Your assignment: Without the pictures, output all of the data exactly.
• • • • •
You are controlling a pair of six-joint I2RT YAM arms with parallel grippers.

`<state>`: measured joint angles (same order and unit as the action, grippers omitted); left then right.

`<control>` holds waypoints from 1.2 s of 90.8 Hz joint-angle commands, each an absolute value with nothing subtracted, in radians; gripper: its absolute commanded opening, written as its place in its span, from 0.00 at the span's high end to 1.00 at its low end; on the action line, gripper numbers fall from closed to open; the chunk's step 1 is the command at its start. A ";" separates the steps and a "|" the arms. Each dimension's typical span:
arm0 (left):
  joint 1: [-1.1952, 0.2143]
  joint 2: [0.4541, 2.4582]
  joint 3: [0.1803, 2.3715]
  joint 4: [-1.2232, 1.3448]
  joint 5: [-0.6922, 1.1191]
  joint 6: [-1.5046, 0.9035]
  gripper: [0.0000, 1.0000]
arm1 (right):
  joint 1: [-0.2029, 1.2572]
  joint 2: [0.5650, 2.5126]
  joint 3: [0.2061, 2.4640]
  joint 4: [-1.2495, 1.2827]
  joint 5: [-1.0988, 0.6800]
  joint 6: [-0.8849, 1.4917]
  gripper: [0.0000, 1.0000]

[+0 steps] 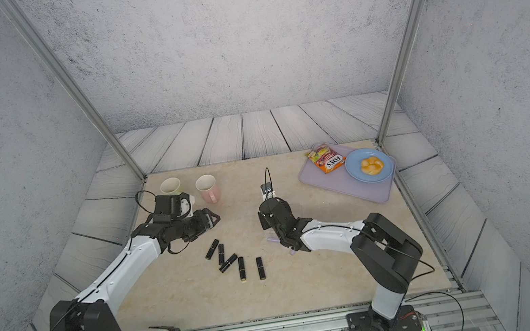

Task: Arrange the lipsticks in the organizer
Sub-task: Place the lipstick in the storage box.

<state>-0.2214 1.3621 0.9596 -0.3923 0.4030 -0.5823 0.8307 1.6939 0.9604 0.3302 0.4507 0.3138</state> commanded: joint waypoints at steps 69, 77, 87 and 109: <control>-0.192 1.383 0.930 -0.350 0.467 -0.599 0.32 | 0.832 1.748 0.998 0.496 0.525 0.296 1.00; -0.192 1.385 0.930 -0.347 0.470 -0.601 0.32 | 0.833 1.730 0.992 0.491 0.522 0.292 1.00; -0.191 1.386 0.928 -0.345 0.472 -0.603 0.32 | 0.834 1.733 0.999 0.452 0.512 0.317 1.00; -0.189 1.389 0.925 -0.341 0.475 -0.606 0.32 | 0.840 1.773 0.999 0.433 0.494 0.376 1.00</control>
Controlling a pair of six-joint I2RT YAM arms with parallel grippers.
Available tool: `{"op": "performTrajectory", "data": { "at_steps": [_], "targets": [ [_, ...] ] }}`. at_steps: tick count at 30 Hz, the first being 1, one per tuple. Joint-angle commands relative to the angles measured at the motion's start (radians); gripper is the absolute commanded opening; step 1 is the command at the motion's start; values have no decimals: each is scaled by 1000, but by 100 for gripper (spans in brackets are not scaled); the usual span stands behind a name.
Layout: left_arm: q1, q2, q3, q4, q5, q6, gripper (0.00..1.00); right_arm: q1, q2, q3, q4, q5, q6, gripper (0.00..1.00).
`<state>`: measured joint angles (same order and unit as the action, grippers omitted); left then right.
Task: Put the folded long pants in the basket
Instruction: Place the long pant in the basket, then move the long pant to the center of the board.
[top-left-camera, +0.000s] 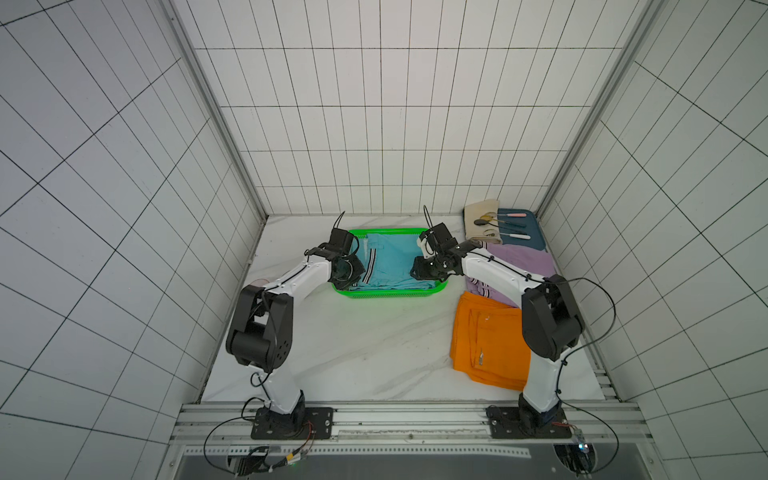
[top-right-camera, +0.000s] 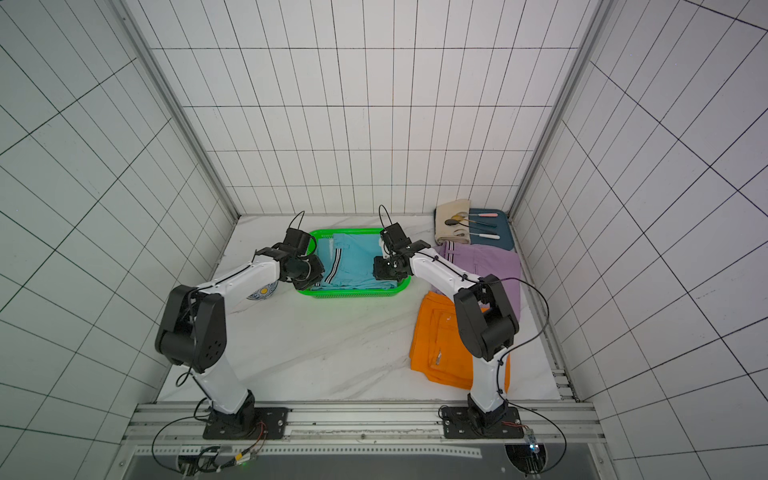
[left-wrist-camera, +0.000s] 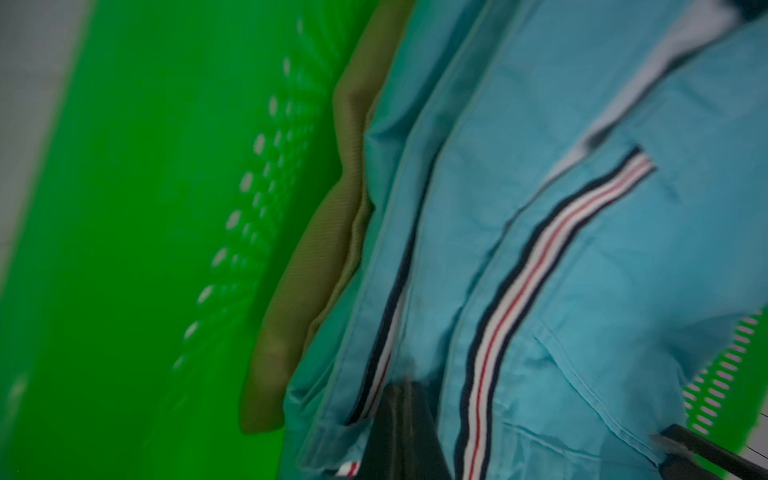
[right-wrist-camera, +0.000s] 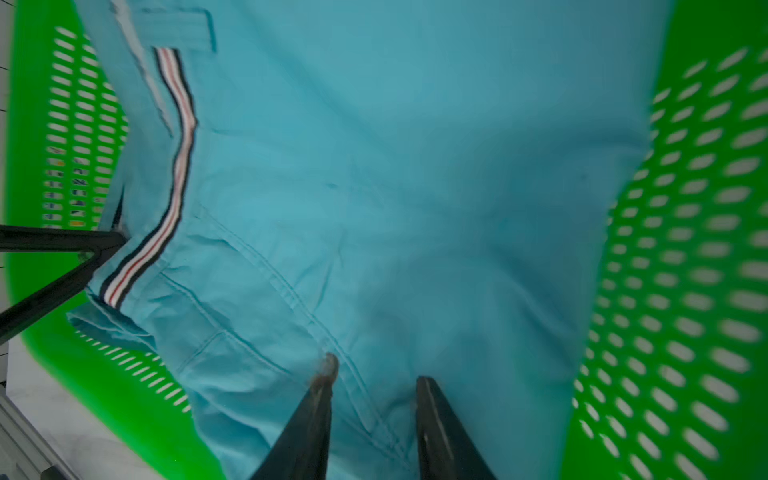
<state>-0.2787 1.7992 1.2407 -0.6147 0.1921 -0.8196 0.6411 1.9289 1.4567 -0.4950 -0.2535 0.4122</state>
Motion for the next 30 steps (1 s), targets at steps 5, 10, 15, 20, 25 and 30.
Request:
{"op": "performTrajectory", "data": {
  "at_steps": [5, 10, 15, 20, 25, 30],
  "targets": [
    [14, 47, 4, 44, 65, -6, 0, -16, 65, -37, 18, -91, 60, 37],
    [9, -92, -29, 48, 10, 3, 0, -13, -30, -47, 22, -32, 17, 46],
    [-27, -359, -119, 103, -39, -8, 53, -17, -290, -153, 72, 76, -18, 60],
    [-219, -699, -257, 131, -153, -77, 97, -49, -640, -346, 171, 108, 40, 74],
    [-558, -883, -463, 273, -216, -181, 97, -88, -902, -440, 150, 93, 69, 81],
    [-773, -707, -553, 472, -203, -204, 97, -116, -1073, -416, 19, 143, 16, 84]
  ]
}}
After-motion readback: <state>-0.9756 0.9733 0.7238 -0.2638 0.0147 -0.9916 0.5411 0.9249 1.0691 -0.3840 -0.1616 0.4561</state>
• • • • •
Completed exercise:
You are controlling a pair of six-joint I2RT YAM arms with parallel grippers.

`<state>`: measured joint angles (same order and unit as the action, grippers omitted); left then right.

`<control>` holds waypoints from 1.2 s of 90.8 Hz joint-angle commands, each an absolute value with nothing subtracted, in radians; gripper: its absolute commanded opening, written as its place in its span, from 0.00 at the span's high end to 1.00 at its low end; on the action line, gripper numbers fall from closed to open; the chunk's step 1 is the command at its start. A ";" separates the steps and a "|" the arms. Each dimension's typical span:
arm0 (left):
  joint 1: [-1.1952, 0.2143]
  joint 2: [0.4541, 2.4582]
  joint 3: [0.1803, 2.3715]
  joint 4: [-1.2232, 1.3448]
  joint 5: [-0.6922, 1.1191]
  joint 6: [-1.5046, 0.9035]
  gripper: [0.0000, 1.0000]
arm1 (right):
  joint 1: [-0.2029, 1.2572]
  joint 2: [0.5650, 2.5126]
  joint 3: [0.2061, 2.4640]
  joint 4: [-1.2495, 1.2827]
  joint 5: [-1.0988, 0.6800]
  joint 6: [-0.8849, 1.4917]
  gripper: [0.0000, 1.0000]

[+0 steps] 

Task: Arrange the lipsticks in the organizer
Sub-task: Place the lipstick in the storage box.

<state>-0.2214 1.3621 0.9596 -0.3923 0.4030 -0.5823 0.8307 1.6939 0.9604 0.3302 0.4507 0.3138</state> commanded: joint waypoints at steps 69, 77, 87 and 109: <control>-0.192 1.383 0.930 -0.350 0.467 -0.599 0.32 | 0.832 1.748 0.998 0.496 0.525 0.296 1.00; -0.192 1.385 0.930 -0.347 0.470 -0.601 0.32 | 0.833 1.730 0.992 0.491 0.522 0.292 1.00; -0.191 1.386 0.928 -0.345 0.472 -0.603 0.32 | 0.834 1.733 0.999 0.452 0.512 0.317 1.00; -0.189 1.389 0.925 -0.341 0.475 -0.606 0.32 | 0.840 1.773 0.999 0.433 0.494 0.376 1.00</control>
Controlling a pair of six-joint I2RT YAM arms with parallel grippers.
Available tool: `{"op": "performTrajectory", "data": { "at_steps": [_], "targets": [ [_, ...] ] }}`. at_steps: tick count at 30 Hz, the first being 1, one per tuple. Joint-angle commands relative to the angles measured at the motion's start (radians); gripper is the absolute commanded opening; step 1 is the command at the motion's start; values have no decimals: each is scaled by 1000, but by 100 for gripper (spans in brackets are not scaled); the usual span stands behind a name.
Layout: left_arm: q1, q2, q3, q4, q5, q6, gripper (0.00..1.00); right_arm: q1, q2, q3, q4, q5, q6, gripper (0.00..1.00).
`<state>`: measured joint angles (same order and unit as the action, grippers omitted); left then right.
Task: Put the folded long pants in the basket
Instruction: Place the long pant in the basket, then move the long pant to the center of the board.
[top-left-camera, +0.000s] 
[top-right-camera, +0.000s] 
[left-wrist-camera, +0.000s] 
[right-wrist-camera, +0.000s] 
<state>-0.2787 1.7992 1.2407 -0.6147 0.1921 -0.8196 0.6411 1.9289 1.4567 -0.4950 -0.2535 0.4122</state>
Motion for the next 30 steps (1 s), targets at steps 5, 10, 15, 20, 25 and 30.
Request:
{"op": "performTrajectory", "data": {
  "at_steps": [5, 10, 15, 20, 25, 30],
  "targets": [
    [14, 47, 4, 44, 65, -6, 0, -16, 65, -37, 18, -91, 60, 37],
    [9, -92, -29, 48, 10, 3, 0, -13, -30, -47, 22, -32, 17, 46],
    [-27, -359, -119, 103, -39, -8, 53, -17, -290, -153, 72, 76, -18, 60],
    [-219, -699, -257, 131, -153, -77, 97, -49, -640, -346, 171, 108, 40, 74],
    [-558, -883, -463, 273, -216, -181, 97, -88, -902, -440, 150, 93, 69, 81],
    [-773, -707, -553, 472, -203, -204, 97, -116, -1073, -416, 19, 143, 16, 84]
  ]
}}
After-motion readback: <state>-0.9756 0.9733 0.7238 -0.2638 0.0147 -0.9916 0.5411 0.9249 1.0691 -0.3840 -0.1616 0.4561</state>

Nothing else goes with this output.